I can still hear the kids laughing. It was always the best way to find James - look for the gaggle of laughing kids.

Or look for the pack of Sherpas on Mount Everest. For James, the ascent to the Everest base camp was living a dream. Among his legendary consumption of books were accounts of the great explorers and adventurers, Mallory among them.

But rather than using oxygen on the climb, James used Rothmans … and of course, all the Sherpas smoked too - all the time - as they hauled their loads uphill. It was a relationship made in heaven, to which they seemed to be climbing. The Sherpas provided the local knowledge and James provided the jokes and the fags.

There’s a guy in a carpet shop in Islamabad - a big fat guy - who James always called my other brother from my other mother. A silly line. He’d introduce the guy that way to anybody else in the shop. The guy loved it. Whenever James would walk in the place there’d be a race to see who would say it first. I don’t think it reduced the price of the carpets any, but I'm told that like the rest of us, when the other brother from the other mother heard the news of James' death, he took it pretty hard. Like a death in the family - even one with two mothers.

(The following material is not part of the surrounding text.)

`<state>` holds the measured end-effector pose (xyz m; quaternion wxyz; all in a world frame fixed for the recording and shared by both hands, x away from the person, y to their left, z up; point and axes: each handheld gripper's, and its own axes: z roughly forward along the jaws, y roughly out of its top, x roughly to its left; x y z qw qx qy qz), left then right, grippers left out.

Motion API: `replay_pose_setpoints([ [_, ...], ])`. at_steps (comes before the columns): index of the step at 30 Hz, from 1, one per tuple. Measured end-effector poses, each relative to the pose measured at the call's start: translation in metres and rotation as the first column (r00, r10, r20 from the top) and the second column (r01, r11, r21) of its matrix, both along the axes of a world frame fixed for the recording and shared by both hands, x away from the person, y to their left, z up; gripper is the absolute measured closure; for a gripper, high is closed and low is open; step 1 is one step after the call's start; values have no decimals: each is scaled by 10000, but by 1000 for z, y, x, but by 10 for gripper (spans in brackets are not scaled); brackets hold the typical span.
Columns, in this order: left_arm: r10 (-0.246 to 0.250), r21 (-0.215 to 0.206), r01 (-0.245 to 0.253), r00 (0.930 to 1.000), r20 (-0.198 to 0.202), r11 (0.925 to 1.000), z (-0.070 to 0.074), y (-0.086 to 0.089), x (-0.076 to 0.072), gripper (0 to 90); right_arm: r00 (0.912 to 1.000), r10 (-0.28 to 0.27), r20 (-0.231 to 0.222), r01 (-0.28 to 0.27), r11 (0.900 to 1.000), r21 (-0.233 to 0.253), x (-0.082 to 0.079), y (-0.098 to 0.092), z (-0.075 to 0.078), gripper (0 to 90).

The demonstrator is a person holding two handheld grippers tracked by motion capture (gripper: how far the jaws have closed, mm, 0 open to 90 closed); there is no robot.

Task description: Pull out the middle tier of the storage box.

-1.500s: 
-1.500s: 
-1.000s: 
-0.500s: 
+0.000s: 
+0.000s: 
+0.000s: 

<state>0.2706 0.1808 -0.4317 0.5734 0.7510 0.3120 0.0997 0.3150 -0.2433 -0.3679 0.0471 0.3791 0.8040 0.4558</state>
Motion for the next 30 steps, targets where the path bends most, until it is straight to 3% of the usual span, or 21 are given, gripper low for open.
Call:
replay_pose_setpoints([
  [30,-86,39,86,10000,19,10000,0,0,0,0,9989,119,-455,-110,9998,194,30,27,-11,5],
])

James was a guy who naturally connected with people, whether working as part of a film crew or decorating houses. Once you knew him, you stayed connected. All over this part of London there are Queen's counsels, famous composers, film and theatrical directors, who met James because they hired him to paint their houses and who stayed friends. I'm told we're in this church today because James once did some decorating work for the Vicar.

James was a privilege to know. He had the knack or seeing the levity in situations in which there wasn’t much levity. He made the terrible, bearable. Among the great tragedies of today is that he isn't here to help us through this.

James is still everybody's other brother.

Geri and the family have asked that I end with this quote from Kipling’s Kim, and you’ll soon see why:

"From time to time, God causes men to be born - and thou art one of them - who have a lust to go abroad at the risk of their lives and discover news. Today it may be of far-off things, tomorrow of some hidden mountain, and the next day of some nearby men who have done a foolishness against the State. These souls are very few; and of these few, not more than 10 are of the best."